To further study the decoherence of entangled states propagating through turbulence atmosphere with different AO compensation spatial bandwidth, the concurrence expression of output states with AO compensation is derived based on the expression without compensation. The concurrence of output states without compensation can be expressed as [7]

$$C=\hbox{max} \left( {0,\frac{{1 - b/a}}{{{{(1+b/a)}^2}}}} \right),$$
(22)

where

$$\begin{aligned} a & ={\left| {\left\langle {{{\psi _{ \pm \ell }}}} \mathrel{\left | {\vphantom {{{\psi _{ \pm \ell }}} { \pm \ell }}} \right. \kern-0pt} {{ \pm \ell }} \right\rangle } \right|^2} \\ & =\frac{1}{{2\pi }}{\int_{0}^{\infty } {r\left| {{R_{l,0}}(r)} \right|} ^2}{\text{d}}r\int_{0}^{{2\pi }} {\text{d}} \theta \exp \left[ - 0.5{D_\phi }\left( {2r\left| {\sin \frac{\theta }{2}} \right|} \right)\right], \\ \end{aligned}$$
(23)
$$\begin{aligned} b & = \left| {\left\langle {\psi _{{ \pm \ell }} |\, \mp \ell \,} \right\rangle } \right|^{2} \\ & = \frac{1}{{2\pi }}\int_{0}^{\infty } {r\left| {R_{{l,0}} (r)} \right|^{2} } {\text{d}}r\int_{0}^{{2\pi }} {\text{d}} \theta e^{{ - i\theta \Delta l}} \exp \left[ { - 0.5D_{\phi } \left( {2r\left| {\sin \frac{\theta }{2}} \right|} \right)} \right], \\ \end{aligned}$$
(24)

where \({R_{l,0}}(r)\) is the radial part of the input LG beam.
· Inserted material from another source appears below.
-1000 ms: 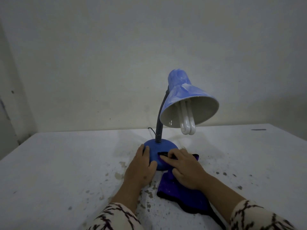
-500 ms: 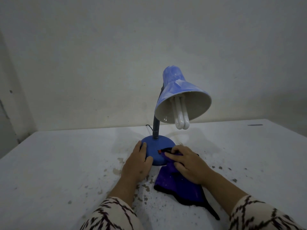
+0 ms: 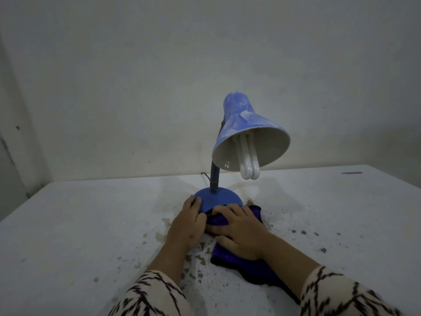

Figure 8 represents a comparison between the results of numerical simulation and theory calculation which is obtained by substituting Eq. (20) into Eq. (22). The BP algorithm be adapted in numerical simulation. From these figures, we find concurrence of output states decay more slowly using 127-element deformable mirror than 61-element. High spatial bandwidth has better compensation effect. Meanwhile, the results of numerical simulation are basically consistent with theoretical results.

Fig. 8
figure 8

The concurrence of output states versus turbulence strength

4 Conclusion

In this paper, an adaptive optics compensation system for the entangled OAM photon propagating in turbulence is described, in which two Gaussian beams are used to detect the wavefront distortions induced by the atmospheric turbulence for compensating the OAM beams. The model of entangled OAM propagating in turbulence with adaptive optics compensation is established. The influence of reconstruction algorithm and spatial bandwidth of the corrector is analyzed. The results show that BP algorithm has better compensation performance when Rytov number exceeds 0.2 than LS algorithm. When using the same reconstruction algorithm, the correction effect is largely determined by the spatial bandwidth of the corrector. The analytical relation expression of the scattering coefficients and the concurrence with the spatial bandwidth under adaptive optics compensation conditions are derived, which can characterize the correction limits of adaptive optical systems with different spatial bandwidth. The study can provide reference for AO compensation of entangled OAM communication in atmospheric turbulence. However, the AO system model is relatively ideal and simpler. The influence that noises have on wavefront sensor and bandwidth of control system need further study. And the non-Kolmogorov turbulence should be further considered.